Zabbix — Server, Agents & SNMP

Zabbix is a full-featured, open-source monitoring platform: one server collects metrics from thousands of hosts, evaluates trigger expressions against them, and alerts you when something crosses a line. This guide explains the moving parts, then walks through the three ways you'll add monitoring in practice — the agent, SNMP, and the other item types.

Applies to

Zabbix 7.0 LTS (recommended in production; full support runs to mid-2027, limited support to 2029). Zabbix 7.4 is the latest standard release, and 8.0 LTS is expected in Q3 2026. Commands target AlmaLinux 9 / RHEL 9 and work the same on Rocky Linux. Re-check zabbix.com/life_cycle_and_release_policy before a new deployment — LTS releases arrive roughly every 1.5 years.

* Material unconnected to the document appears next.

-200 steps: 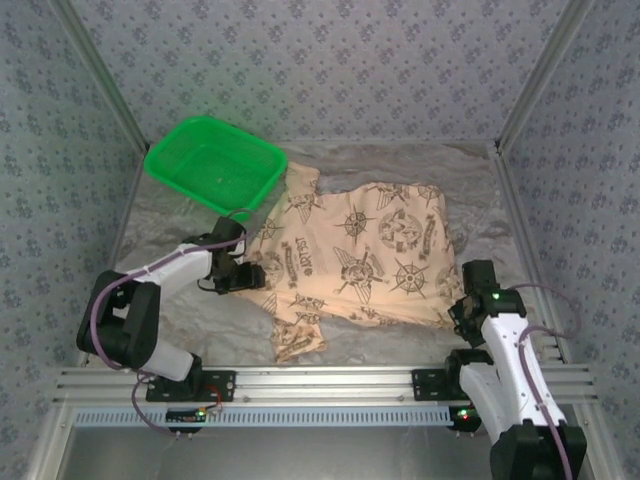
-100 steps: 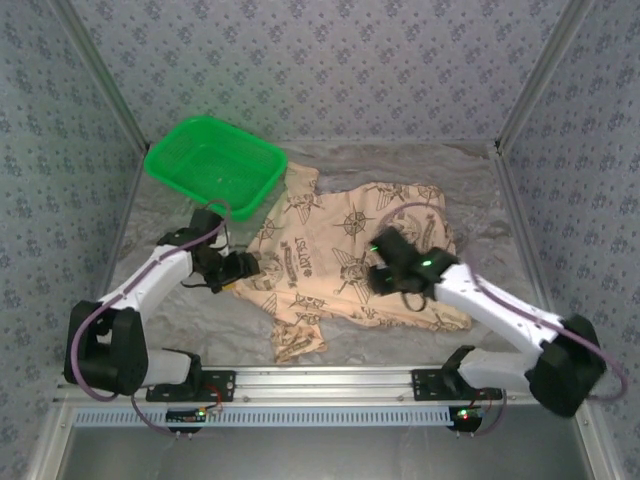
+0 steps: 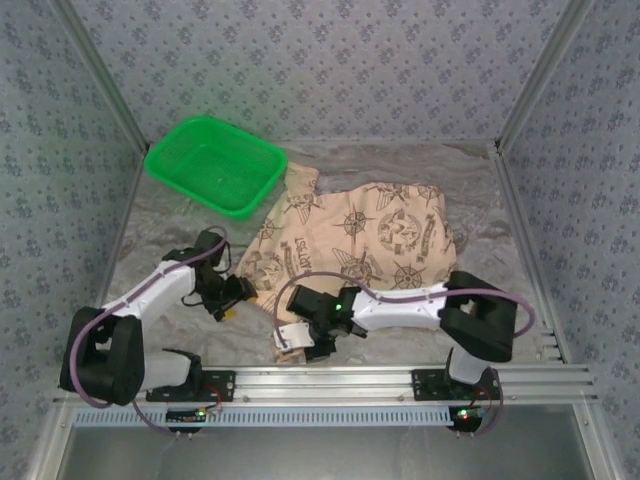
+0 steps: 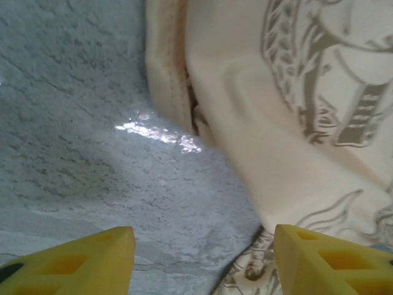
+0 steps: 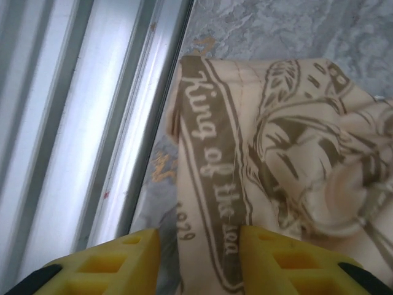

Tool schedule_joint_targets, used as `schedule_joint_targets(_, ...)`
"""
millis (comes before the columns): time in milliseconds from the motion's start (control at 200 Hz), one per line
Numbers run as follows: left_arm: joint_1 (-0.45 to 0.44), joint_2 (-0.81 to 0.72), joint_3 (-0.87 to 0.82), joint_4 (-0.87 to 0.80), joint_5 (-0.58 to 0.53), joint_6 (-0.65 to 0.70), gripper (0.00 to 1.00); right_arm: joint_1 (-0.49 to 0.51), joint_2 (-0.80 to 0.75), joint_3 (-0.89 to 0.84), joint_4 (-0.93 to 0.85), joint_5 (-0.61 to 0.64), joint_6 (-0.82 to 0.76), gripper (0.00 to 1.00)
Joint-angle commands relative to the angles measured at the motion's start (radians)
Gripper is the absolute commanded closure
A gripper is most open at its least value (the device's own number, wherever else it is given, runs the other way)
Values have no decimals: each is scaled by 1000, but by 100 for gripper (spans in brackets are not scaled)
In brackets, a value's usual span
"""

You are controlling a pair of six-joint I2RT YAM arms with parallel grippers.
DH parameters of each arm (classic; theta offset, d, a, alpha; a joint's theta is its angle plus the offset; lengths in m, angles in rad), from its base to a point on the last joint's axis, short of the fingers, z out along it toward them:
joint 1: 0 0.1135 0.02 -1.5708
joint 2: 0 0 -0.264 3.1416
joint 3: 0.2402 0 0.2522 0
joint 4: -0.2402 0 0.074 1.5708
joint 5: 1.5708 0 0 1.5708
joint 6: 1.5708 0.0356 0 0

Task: Fold the inside-out t-shirt

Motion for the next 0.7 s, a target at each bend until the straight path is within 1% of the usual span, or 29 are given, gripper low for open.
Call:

What is the Zabbix server?

The Zabbix server is the central daemon (zabbix_server) that does the real work: it polls hosts, receives pushed data, stores history, evaluates triggers (alert conditions), and fires actions (email, Slack, scripts, auto-remediation). Around it sit a few cooperating components:

Component Role
Zabbix server Collects data, evaluates triggers, sends alerts — the brain
Database PostgreSQL or MySQL/MariaDB; stores configuration and metric history
Web frontend PHP application (nginx/Apache) — dashboards, host config, graphs
Zabbix agent / Agent 2 Small daemon on each monitored host, serves OS-level metrics
Zabbix proxy Optional collector for remote sites/DMZs; gathers locally, forwards in bulk
 monitored hosts                          your laptop
 ┌────────────┐  10050 (passive)            │
 │  agent2    │◄────────────┐               ▼
 └────────────┘             │          ┌──────────┐
 ┌────────────┐  10051   ┌──┴───────┐  │ frontend │
 │  agent2    │─────────►│  server  │◄─┤  (PHP)   │
 └────────────┘ (active) └──┬───────┘  └──────────┘
 ┌────────────┐   161/udp   │
 │ SNMP device│◄────────────┘     ┌──────────┐
 └────────────┘                   │ database │
                                  └──────────┘

Key vocabulary you'll meet in the frontend:

  • Host — anything monitored (server, switch, VM, website).
  • Item — one metric collected from a host (system.cpu.load[all,avg1]).
  • Trigger — an expression over item values that defines a problem state.
  • Template — a reusable bundle of items, triggers, graphs, and discovery rules. You almost never create items by hand — you link a template.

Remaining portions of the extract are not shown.